Here’s a great anecdote about discrimination on the basis of gender, followed by an even better punchline about Congress, from a brief “First Person Singular” interview with former Congresswoman Patricia Schroeder in last Sunday’s Washington Post Magazine. Reminiscing about her first few days as a student in the Harvard Law School in the the early 1960s, Schroeder says:
bq. I think it was not until I got to Harvard Law School where it suddenly hit me that not everybody was quite as open and supportive of women as my father. …[T]here were only 15 women in the class.
bq. …All of a sudden, you had people saying things like ‘Do you realize you have taken this position from a man?’ And even the dean of Harvard Law School said the same thing, and he was then [a member of] the U.S. Civil Rights Commission. He had all the women over to his house the first week, and he put us in a circle and said, ‘I want to know why you came here.’ His spin was: We let you in equally, but I don’t think any of you are going to use this [law degree]. So, we count how many of you there are, and we let in that many more men.

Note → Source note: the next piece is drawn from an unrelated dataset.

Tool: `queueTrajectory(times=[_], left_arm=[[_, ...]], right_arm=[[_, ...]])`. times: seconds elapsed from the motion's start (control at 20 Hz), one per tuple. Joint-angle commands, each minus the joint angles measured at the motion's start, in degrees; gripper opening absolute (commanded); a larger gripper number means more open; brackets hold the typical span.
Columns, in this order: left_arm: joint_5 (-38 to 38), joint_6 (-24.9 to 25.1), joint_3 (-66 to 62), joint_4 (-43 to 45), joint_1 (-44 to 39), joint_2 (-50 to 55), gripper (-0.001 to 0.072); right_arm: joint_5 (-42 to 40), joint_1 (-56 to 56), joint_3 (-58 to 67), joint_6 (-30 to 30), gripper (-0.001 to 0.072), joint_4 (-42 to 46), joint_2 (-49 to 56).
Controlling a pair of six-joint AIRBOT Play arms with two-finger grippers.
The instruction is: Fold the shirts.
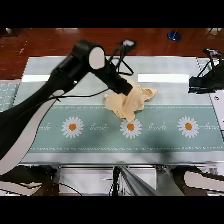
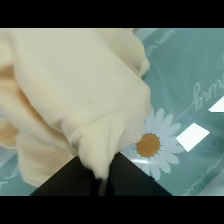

bq. I don’t know what they thought — that we were going to hang the degree over the changing table or something? … Here was this very bright man who understood racism, but did not understand at all that he was being very sexist saying such a thing. Well, he went around and asked each of us why we came [to Harvard]. Of course, everyone is shaking in their chair because this is the dean — except for this wonderful young woman from California. She looks him straight in the eye and says, ‘Well, I am only here because I could not get in at Yale.’ He went ballistic.
bq. Harvard really prepared me for Congress.